1928

LIDIA CARDOVAN se enfrenta con el espejo para entablar el inútil combate de todos los días. La batalla del disimulo. Disfrazar los años con un maquillaje gracias al cual ya ha conseguido que las buenas amigas la llamen Sarah Bernhardt II.

Consuelo, que anda recogiendo las prendas que hay desparramadas por la alcoba, anuncia:

—Ya llegaron…

—¿Quiénes? —pregunta distraída Lidia.

—¿Quiénes querrá usted que sean? Amalia y su hija.

Lidia da un respingo. Las lazadas de su deshabillé tiemblan.

—¿Y cómo es la hija?

—Creerá usted que la Amalia ha tenido la delicadeza de venir a la cocina a saludarnos. Desde que llegó con un baúl más grande que ese armario y dos maletas, se encerraron las dos en el pabellón que usted les ha regalado.

—Que yo les he cedido.

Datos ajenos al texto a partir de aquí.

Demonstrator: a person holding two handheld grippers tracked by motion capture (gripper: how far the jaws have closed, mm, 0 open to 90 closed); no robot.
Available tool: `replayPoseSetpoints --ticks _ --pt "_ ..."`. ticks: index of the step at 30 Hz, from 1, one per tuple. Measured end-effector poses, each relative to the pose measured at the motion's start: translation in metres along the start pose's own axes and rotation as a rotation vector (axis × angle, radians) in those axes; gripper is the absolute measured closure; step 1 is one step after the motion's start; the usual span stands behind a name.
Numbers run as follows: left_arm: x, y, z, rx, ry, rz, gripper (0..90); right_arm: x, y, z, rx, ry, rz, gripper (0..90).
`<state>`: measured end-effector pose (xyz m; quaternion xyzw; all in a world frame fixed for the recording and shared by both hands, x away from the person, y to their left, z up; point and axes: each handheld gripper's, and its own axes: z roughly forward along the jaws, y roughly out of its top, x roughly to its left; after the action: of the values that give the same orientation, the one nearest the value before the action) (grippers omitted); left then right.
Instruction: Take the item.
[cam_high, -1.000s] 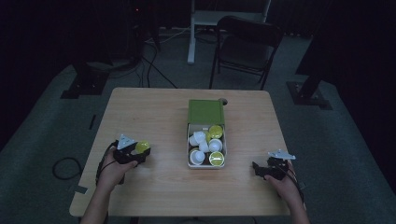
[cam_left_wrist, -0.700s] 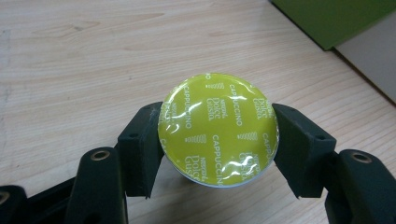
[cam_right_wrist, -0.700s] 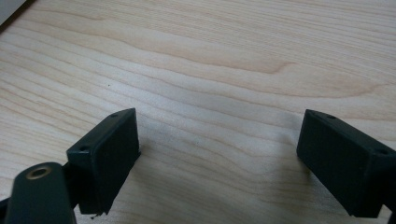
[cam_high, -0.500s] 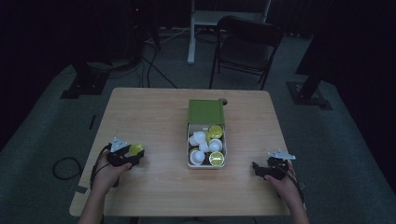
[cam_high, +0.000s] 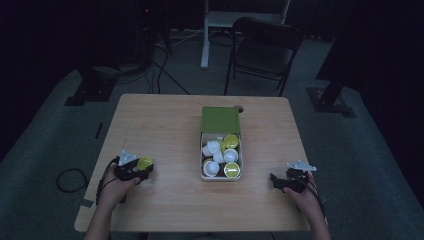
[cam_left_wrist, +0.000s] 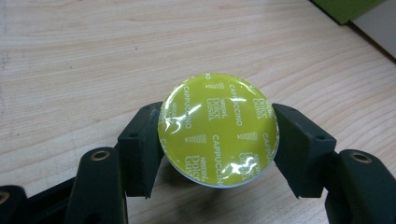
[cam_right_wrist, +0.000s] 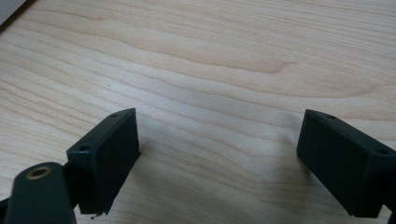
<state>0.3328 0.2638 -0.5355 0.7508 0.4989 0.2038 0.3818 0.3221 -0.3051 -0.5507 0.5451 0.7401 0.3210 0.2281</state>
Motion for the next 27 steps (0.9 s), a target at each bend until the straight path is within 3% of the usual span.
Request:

No empieces a liar las cosas, Consuelo.

—Yo las vi llegar desde el cuarto de la plancha. Vinieron en un coche de caballos. Sabe Dios lo que les habrá costado. La hija llevaba un capuchón de piel. Y no pudimos verle la cara.

—¿Capuchón de piel?

—Me pareció a mí.

A Lidia empieza a picarle el bichillo de la curiosidad.

—¿Y la madre?

—Como siempre. Como las húngaras.

—¡Anda, vísteme! Me voy a verlas.

—La señora pierde categoría…

—¡Anda, mujer! ¿En qué siglo vives? Amalia es una burra. Pero es una estupenda cocinera. Y además, a mí la cosa me hace gracia.

Consuelo la viste de mala gana. Lidia termina pasándose una cantidad desorbitante de polvos de arroz por la punta de la nariz.

La habitación de Amalia en el pabellón es pequeña. Muy pequeña. Perfectamente cuadrada. Las paredes están encaladas de rosa pálido, cosa que le presta a la luz que se cuela por un ventanuco, una tonalidad mágica. Los cristales de esta ventana convierten en azul el lomo de dos colinas. La cama es enorme. De hierro. Lo llena todo. Hay un baúl. Dos maletas encima del baúl que está forrado de cretona. En un rincón, una silla baja de anea. En la cabecera de la cama, una cruz. Detrás de la puerta, un perchero. Amalia está sentada encima de la cama, con las manos descansando en la falda de una bata de percal. Al entrar Lidia, la mujer alza la vista:

—Cuando se llega de viaje, Amalia, lo primero que hay que hacer es saludar a la señora.

—Iba a hacerlo ahora. Nos estábamos adecentando.

Lidia desconcertada, no sabe qué decir.

—¿Y tu hija?

—Ha salido al pozo. Como aquí no tenemos «ni agua»… Ni un espejo…

—Mañana, o esta misma tarde, te traerán lo que haga falta. A ver si Consuelo baja al pueblo. Bueno —exclama alcanzando la puerta— cuando hayas descansado, sube a verme. Con tu hija.

Lidia sale al jardín, empapado por la primera neblina del otoño. Amalia se encoge de hombros.

Al pasar por el vestíbulo se tropieza con Consuelo, que baja del piso alto.

—¿Cómo está Laura?

—Todavía no he subido a verla.

—¿Ha llegado el doctor?

—Todavía no. Pero no creo que tarde.

—¿Y mis hijos?

—Jaime, en el despacho. Julio salió con la señorita Isabel.